T will only use bonding to extend the range of their IPTV from about 3,000 feet to close to the original specification of 5.000 feet. They will continue to hold speeds to 18-24 down, 3 up. 70% or so of U-Verse homes - including all of them now served - could get 50 meg down and 5 up, but overpriced cable competition in the U.S. leads T to believe they wouldn't find a market.
Karl Bode at DSL Reports reports AT&T originally told him bonding would be used in 2007, so they are nearly 4 years late.

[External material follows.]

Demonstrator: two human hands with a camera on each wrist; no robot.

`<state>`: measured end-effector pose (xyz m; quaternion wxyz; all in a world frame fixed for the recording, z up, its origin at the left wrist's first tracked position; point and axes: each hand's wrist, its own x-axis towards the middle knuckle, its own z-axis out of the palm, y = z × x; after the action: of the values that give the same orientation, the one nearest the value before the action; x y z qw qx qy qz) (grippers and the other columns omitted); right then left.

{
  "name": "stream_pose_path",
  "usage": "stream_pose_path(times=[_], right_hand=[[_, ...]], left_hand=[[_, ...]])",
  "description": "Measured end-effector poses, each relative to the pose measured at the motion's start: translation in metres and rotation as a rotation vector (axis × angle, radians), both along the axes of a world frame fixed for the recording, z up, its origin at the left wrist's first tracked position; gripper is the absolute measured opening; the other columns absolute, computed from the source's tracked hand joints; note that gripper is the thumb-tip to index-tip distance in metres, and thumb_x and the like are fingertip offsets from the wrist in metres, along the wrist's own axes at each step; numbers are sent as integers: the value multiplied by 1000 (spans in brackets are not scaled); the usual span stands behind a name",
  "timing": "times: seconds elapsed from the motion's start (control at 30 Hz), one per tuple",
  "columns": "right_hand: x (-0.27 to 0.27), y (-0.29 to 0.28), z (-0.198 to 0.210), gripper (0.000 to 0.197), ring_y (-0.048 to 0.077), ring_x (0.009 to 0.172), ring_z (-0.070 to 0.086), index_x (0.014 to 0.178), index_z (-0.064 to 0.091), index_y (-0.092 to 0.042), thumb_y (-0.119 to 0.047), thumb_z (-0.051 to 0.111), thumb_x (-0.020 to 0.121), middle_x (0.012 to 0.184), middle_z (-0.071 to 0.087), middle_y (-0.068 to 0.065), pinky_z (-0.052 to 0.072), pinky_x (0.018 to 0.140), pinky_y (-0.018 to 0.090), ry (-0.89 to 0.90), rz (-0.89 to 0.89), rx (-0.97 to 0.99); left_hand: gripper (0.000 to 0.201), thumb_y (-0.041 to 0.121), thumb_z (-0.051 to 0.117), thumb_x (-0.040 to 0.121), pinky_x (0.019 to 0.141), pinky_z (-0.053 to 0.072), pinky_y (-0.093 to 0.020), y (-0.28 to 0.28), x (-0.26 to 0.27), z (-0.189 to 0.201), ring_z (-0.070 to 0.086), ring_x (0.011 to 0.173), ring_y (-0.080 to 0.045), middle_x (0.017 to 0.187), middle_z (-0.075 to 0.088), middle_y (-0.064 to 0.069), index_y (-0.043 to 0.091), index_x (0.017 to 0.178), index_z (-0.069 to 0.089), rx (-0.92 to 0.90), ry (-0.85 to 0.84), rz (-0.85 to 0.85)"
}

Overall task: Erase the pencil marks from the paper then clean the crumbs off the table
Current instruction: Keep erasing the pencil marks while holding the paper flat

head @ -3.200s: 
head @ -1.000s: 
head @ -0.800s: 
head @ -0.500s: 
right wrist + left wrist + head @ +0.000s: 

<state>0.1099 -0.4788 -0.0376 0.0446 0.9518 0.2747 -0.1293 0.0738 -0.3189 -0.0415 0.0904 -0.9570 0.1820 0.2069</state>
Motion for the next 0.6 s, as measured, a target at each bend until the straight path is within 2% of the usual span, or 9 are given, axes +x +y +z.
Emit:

The original plan for U-Verse was that a single pair would solidly deliver 25 megabits down to almost everyone within 5,000 feet, based on promises from chip salesmen. They didn't come close, although DSM now installed has made a big difference in reliability. Bonding was originally for extreme cases only, but projections rose to 30% of the lines requiring bonding to reach the IPTV minimum.
DOCSIS 3 prices in the U.S. are literally twice the price in England and France, although it's less expensive to deliver 50 meg DOCSIS 3 today than 6 meg service a few years ago. If U.S. cablecos priced 50 meg at the $30-50 European prices instead of $99, there would be a mass exodus from the telcos. There's obviously a "gentlemen's agreement" preventing that, allowing telcos and cablecos to keep prices high. (Verizon and Comcast have raised their prices lately.)
Randall the Silent coming out Randall as CEO has been publicly almost invisible, letting Donovan, Stankey, and de la Vega do the public speaking and even boycotting his own trade association. I'm glad to see that change, with several public events scheduled over the summer. As CFO, he was "a good finance guy" but made frequent faux pas about the Internet and other parts of the company. Since he's taken over, exceptional results have shown he can learn and delegate. He's impressed me and I'd love to hear more of his thinking.